Examining mill shipments (domestic shipments + exports, bottom part of Table 1) shows a 1.6% y/y decline on a 12 month measure which plummeted to a -6.9% decline on a 3 month y/y comparison. This means that imports took both domestic share and hurt US export shipments as well. Beams saw an 8.8% deterioration in its market, falling from a negative growth rate of 12.0%, on 12 months y/y basis to negative 20.7%, 3 months y/y. SBQ also recorded a steep decline from +3.9% 12 month y/y to a negative 11.4%, 3 months y/y. Wire rod was the only product group to post positive numbers in both 3 and 12 month y/y comparisons, albeit the 3 month metric (0.8%) was 4.5 pts lower than the 12 month value of 5.3%, (Table 1).

Table 1

Non-residential Constructions Starts (McGraw Hill/Dodge): Non-residential square footage starts in the 3 months through May totaled 290 million square feet, down 2.2% y/y compared to total square footage March through May 2014. Total square footage in the 12 months ending May, rose 7.9% y/y resulting in negative 10.1% momentum, (Table 2). Manufacturing plant starts fell 25.8% 3m y/y, however for the 12m through May, were up 29.7% y/y. Starts for manufacturing facilities have historically been volatile as depicted in Fig. 2. Retail construction starts continue to slide having never regained traction since the recession ended, no doubt impaired by the rise in on-line shopping, (Fig. 3). Note: warehouse construction was up 5.4% 3 months y/y and 11.5% 12 months y/y.

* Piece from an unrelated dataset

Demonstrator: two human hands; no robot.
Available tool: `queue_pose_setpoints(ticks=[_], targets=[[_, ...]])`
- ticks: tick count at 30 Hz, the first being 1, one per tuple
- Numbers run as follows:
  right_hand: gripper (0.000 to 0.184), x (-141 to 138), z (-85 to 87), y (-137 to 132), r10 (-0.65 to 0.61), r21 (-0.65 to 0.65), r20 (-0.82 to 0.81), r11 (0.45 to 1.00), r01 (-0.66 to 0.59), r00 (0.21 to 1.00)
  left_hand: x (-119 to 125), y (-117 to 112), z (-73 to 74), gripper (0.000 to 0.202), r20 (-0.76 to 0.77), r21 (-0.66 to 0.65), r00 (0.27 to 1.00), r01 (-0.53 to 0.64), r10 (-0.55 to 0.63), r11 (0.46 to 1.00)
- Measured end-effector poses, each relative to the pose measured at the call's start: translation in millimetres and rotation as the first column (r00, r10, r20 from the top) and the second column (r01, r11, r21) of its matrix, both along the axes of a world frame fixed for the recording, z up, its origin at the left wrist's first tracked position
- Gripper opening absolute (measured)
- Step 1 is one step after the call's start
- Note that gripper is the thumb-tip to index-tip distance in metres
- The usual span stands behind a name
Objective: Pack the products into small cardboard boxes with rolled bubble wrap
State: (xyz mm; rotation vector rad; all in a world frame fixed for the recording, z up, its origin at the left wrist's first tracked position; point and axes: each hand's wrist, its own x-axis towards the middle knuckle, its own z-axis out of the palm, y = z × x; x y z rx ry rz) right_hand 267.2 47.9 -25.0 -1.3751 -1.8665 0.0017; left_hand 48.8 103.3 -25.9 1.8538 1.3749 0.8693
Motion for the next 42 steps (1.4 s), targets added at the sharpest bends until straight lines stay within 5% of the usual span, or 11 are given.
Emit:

Apartments >4 stories maintained strong signs of growth as the 3 month total rose 23.9% y/y and 12 month total recorded 17.5% y/y growth. Apartment >4 stories account for 22.2% of the total square feet started over the past 12 months. The trajectory of non-residential starts is much shallower when apartments are removed, (Fig. 4).

Table 2

Housing Foreclosures, Inventory and Price: Housing inventory was 5.1 and 4.0 months’ supply for existing and new housing respectively for the month ending May 2015. On a y/y basis, existing inventory was down 7.3%, while new home inventory declined by 9.1%. Home sales for existing homes increased 1.8% y/y as new home sales rose 5.8% y/y indicating that new builds should accelerate going forward, (Fig. 5).  Foreclosures increases by 15.5% y/y in May and have increased on a y/y basis for three consecutive months. This rise is after 49 months of declines, (Fig. 6). The Case-Shiller Price index has risen steadily, the 20 city seasonally adjusted index is up 4.9% y/y through March and has increased for 34 consecutive months. If the foreclosure rate continue to rise price appreciation will fade. The 20 city Case-Shiller price index table is presented in (Table 3). Every city on the list recorded price increases ranging from a low of 2.3% y/y in Cleveland to a high of 9.7% in San Francisco.

Fig 5

Durable Goods orders, seasonally adjusted, declined for the second month in a row. May’s advanced reading fell 1.8% from April along with April’s m/m change was revised downward 1.5%. May’s reading is down almost 4% on a y/y basis, four consecutive months of y/y declines. The total dollar value was $228,913 million, the second time this year durable goods order came in below $230,000 million. Nondefense aircraft and parts plummeted from April with a 35.3% drop. This category shows volatile monthly readings. Transportation equipment also fell sharply in May, falling 6.4%. This came after April’s decline of 4%. On the encouraging side, Communication equipment grew 6.3% after two straight months of decline. Nondefense capital goods, excluding aircraft, a component that’s a widely used indicator of business investment in GDP calculations, rose 0.4 % in May after falling 0.3% in April. This category was down 2.6% on a y/y basis. Perceptions were mixed as the economy is showing strength after a revised 0.2% drop in Q1 GDP even with a strong dollar and weak demand from outside the United States, (Fig. 7).

Fig 7

CFNAI: The Chicago Fed National Activity Index is a weighted measure of 85 economic indicators that gauge economic activity and inflationary pressures (Federal Reserve Bank of Chicago). The indicators are derived from production and income, employment, unemployment and hours, personal consumption and housing, and sales, orders, and inventories. The Index has a value of 0 and standard deviation of 1, with a positive reading signaling above average growth and negative reading signaling below average growth. 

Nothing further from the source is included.